─── DATASET CONTENT

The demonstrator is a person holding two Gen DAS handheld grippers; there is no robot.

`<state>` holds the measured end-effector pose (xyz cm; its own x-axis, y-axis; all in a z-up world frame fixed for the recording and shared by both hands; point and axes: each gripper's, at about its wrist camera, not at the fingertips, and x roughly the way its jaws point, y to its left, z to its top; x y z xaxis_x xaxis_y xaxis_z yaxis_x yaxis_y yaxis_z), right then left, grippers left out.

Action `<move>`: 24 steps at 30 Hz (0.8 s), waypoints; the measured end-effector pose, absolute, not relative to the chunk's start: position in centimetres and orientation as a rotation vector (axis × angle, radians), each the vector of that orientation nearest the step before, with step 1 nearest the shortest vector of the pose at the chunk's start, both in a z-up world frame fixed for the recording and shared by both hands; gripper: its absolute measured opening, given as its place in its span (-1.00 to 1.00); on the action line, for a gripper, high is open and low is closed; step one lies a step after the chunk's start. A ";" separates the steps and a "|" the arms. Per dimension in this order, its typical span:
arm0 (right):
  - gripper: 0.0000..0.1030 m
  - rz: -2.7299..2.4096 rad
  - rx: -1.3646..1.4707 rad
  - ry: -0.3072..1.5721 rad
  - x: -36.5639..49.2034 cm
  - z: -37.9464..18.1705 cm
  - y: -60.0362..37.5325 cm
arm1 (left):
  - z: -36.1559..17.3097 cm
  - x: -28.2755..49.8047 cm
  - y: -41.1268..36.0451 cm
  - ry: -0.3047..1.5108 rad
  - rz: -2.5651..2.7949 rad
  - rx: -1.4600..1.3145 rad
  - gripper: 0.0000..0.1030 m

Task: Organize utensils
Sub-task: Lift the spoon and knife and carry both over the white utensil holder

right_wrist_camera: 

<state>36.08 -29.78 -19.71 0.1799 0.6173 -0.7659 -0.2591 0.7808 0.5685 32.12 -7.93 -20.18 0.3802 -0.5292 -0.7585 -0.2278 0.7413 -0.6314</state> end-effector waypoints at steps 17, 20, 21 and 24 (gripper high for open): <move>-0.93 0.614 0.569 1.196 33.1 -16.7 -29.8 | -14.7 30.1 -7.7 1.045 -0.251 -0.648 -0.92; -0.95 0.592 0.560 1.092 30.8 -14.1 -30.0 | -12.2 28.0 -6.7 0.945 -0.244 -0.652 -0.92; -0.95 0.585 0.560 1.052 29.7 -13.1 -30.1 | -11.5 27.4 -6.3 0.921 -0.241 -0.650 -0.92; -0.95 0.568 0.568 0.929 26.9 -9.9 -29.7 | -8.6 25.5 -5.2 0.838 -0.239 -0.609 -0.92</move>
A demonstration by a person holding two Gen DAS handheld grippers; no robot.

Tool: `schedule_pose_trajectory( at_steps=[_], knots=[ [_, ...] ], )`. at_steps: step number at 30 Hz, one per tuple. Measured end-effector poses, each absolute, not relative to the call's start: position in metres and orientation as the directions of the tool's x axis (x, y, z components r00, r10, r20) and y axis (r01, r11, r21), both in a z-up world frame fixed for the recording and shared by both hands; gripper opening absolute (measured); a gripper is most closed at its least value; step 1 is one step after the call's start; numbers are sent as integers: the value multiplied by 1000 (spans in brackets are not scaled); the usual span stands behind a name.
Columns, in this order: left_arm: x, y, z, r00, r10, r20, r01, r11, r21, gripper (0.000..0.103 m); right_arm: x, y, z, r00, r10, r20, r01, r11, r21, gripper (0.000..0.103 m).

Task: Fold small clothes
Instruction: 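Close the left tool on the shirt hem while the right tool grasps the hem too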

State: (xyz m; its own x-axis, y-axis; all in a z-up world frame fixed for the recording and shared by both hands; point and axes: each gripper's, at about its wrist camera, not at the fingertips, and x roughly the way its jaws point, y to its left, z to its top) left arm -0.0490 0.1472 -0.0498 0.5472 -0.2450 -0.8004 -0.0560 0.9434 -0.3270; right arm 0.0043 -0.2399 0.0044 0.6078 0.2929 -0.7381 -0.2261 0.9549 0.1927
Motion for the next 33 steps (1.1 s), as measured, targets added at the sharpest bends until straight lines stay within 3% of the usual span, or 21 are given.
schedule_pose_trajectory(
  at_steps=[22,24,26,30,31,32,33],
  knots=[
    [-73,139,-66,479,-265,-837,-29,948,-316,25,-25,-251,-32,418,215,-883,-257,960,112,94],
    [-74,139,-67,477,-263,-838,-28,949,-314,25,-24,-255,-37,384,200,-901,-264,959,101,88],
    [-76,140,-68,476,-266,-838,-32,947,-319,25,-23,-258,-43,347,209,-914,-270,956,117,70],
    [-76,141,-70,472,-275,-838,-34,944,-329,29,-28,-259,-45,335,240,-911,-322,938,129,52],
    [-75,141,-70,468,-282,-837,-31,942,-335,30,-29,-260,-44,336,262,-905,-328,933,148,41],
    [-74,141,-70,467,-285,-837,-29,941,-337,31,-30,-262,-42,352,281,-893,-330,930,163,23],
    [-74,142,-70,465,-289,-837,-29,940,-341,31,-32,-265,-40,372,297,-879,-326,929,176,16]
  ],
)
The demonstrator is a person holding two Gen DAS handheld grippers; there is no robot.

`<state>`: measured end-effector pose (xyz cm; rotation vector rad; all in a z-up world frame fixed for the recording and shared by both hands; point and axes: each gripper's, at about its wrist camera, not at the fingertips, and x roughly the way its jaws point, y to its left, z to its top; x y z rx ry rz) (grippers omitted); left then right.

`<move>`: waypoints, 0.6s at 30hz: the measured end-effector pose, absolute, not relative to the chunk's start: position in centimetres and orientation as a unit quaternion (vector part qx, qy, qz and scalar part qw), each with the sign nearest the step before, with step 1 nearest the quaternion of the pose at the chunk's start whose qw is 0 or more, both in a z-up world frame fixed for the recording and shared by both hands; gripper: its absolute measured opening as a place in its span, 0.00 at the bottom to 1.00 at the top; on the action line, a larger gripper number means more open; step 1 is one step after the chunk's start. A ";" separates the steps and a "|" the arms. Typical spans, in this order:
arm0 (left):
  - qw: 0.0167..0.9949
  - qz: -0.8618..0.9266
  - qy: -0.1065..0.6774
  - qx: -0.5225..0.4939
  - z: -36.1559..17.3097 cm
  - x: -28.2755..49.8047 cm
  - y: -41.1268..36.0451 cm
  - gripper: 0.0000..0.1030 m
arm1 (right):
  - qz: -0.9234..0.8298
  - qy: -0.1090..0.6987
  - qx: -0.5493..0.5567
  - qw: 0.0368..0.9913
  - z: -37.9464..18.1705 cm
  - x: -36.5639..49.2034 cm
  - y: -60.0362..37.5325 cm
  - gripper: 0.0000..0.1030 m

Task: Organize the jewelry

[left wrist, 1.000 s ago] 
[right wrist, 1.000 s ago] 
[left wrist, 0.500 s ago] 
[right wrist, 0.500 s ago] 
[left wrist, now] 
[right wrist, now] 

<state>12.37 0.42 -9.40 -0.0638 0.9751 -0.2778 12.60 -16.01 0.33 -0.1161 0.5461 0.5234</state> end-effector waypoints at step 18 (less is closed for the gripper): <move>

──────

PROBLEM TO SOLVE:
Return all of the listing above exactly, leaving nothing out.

WRITTEN SOLUTION:
The demonstrator is a person holding two Gen DAS handheld grippers; there is no robot.

`<state>` holds the measured end-effector pose (xyz cm; its own x-axis, y-axis; all in a z-up world frame fixed for the recording and shared by both hands; point and axes: each gripper's, at about its wrist camera, not at the fingertips, and x roughly the way its jaws point, y to its left, z to its top; x y z xaxis_x xaxis_y xaxis_z yaxis_x yaxis_y yaxis_z), right then left, grippers left out.

Action `<move>`: 24 steps at 30 Hz (0.8 s), waypoints; the measured end-effector pose, absolute, not relative to the chunk's start: position in centimetres and orientation as a rotation vector (axis × angle, radians), each the vector of that orientation nearest the step before, with step 1 nearest the shortest vector of the pose at the chunk's start, both in a z-up world frame fixed for the recording and shared by both hands; gripper: its absolute measured opening, given as its place in its span (-1.00 to 1.00); on the action line, for a gripper, high is open and low is closed; step one lies a step after the chunk's start. A ";" separates the steps and a "|" the arms. Per dimension in this order, its typical span:
arm0 (right):
  - gripper: 0.0000..0.1030 m
  - rz: -2.7299..2.4096 rad
  - rx: -1.3646..1.4707 rad
  - ry: -0.3072..1.5721 rad
  - x: -36.5639..49.2034 cm
  - z: -37.9464..18.1705 cm
  - y: -60.0362..37.5325 cm
arm1 (left):
  - z: -36.1559..17.3097 cm
  - x: -28.2755..49.8047 cm
  - y: -41.1268..36.0451 cm
  - ry: -0.3047..1.5108 rad
  - rz: -2.5651..2.7949 rad
  - rx: -1.4600..1.3145 rad
  - gripper: 0.0000..0.1030 m

Task: Organize utensils
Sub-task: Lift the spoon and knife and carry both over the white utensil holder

right_wrist_camera: 

<state>36.08 -29.78 -19.71 0.1799 0.6173 -0.7659 -0.2591 0.7808 0.5685 32.12 -7.93 -20.18 0.3802 -0.5292 -0.7585 -0.2278 0.7413 -0.6314</state> end-effector waypoints at steps 17, 20, 21 and 24 (gripper high for open): <move>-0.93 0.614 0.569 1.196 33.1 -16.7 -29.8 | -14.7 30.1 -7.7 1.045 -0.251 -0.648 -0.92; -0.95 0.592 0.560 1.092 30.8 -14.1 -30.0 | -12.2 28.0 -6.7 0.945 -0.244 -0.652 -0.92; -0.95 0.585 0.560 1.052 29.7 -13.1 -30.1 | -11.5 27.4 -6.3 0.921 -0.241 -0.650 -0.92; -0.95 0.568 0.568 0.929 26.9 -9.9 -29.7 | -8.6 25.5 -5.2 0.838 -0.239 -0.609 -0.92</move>
A demonstration by a person holding two Gen DAS handheld grippers; no robot.

Tool: `schedule_pose_trajectory( at_steps=[_], knots=[ [_, ...] ], )`. at_steps: step number at 30 Hz, one per tuple. Measured end-effector poses, each absolute, not relative to the call's start: position in metres and orientation as the directions of the tool's x axis (x, y, z components r00, r10, r20) and y axis (r01, r11, r21), both in a z-up world frame fixed for the recording and shared by both hands; gripper opening absolute (measured); a gripper is most closed at its least value; step 1 is one step after the call's start; numbers are sent as integers: the value multiplied by 1000 (spans in brackets are not scaled); the usual span stands behind a name.
Columns, in this order: left_arm: x, y, z, r00, r10, r20, r01, r11, r21, gripper (0.000..0.103 m); right_arm: x, y, z, r00, r10, r20, r01, r11, r21, gripper (0.000..0.103 m).

Task: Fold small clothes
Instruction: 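Close the left tool on the shirt hem while the right tool grasps the hem too
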
State: (xyz m; its own x-axis, y-axis; all in a z-up world frame fixed for the recording and shared by both hands; point and axes: each gripper's, at about its wrist camera, not at the fingertips, and x roughly the way its jaws point, y to its left, z to its top) left arm -0.0490 0.1472 -0.0498 0.5472 -0.2450 -0.8004 -0.0560 0.9434 -0.3270; right arm 0.0043 -0.2399 0.0044 0.6078 0.2929 -0.7381 -0.2261 0.9549 0.1927
Motion for the next 33 steps (1.1 s), as measured, targets added at the sharpest bends until straight lines stay within 3% of the usual span, or 21 are given.
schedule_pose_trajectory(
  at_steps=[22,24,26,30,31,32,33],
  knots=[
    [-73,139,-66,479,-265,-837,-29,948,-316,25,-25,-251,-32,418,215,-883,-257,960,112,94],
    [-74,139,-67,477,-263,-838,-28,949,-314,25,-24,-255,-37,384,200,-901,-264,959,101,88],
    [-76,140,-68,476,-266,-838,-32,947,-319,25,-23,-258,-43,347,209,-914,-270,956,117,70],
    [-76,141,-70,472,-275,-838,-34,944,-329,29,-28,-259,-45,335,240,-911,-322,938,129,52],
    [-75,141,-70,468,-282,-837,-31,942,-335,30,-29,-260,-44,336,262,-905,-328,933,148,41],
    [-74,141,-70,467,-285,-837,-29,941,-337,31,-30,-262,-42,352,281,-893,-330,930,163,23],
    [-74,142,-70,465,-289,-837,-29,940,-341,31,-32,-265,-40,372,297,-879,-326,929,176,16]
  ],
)
The demonstrator is a person holding two Gen DAS handheld grippers; there is no robot.

`<state>`: measured end-effector pose (xyz cm; rotation vector rad; all in a z-up world frame fixed for the recording and shared by both hands; point and axes: each gripper's, at about its wrist camera, not at the fingertips, and x roughly the way its jaws point, y to its left, z to its top; x y z rx ry rz) (grippers omitted); left then right.

`<move>`: waypoints, 0.6s at 30hz: the measured end-effector pose, absolute, not relative to the chunk's start: position in centimetres and orientation as a unit quaternion (vector part qx, qy, qz and scalar part qw), each with the sign nearest the step before, with step 1 nearest the quaternion of the pose at the chunk's start whose qw is 0 or more, both in a z-up world frame fixed for the recording and shared by both hands; gripper: its absolute measured opening as a place in its span, 0.00 at the bottom to 1.00 at the top; on the action line, a larger gripper number means more open; step 1 is one step after the chunk's start. A ";" separates the steps and a "|" the arms. Typical spans, in this order:
arm0 (left):
  - qw: 0.0167..0.9949
  - qz: -0.8618..0.9266
  - qy: -0.1065..0.6774
  - qx: -0.5225..0.4939
  - z: -36.1559..17.3097 cm
  - x: -28.2755..49.8047 cm
  - y: -41.1268..36.0451 cm
  - gripper: 0.0000..0.1030 m
arm1 (right):
  - qz: -0.9234..0.8298
  - qy: -0.1090..0.6987
  - qx: -0.5493..0.5567
  - qw: 0.0368..0.9913
  - z: -37.9464..18.1705 cm
  - x: -36.5639..49.2034 cm
  - y: -60.0362..37.5325 cm
  - gripper: 0.0000..0.1030 m

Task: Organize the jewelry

[left wrist, 1.000 s ago] 
[right wrist, 1.000 s ago] 
[left wrist, 0.500 s ago] 
[right wrist, 0.500 s ago] 
[left wrist, now] 
[right wrist, now] 

<state>12.37 0.42 -9.40 -0.0638 0.9751 -0.2778 12.60 -16.01 0.33 -0.1161 0.5461 0.5234</state> end-effector waypoints at step 18 (less is closed for the gripper): <move>

This finishes the answer.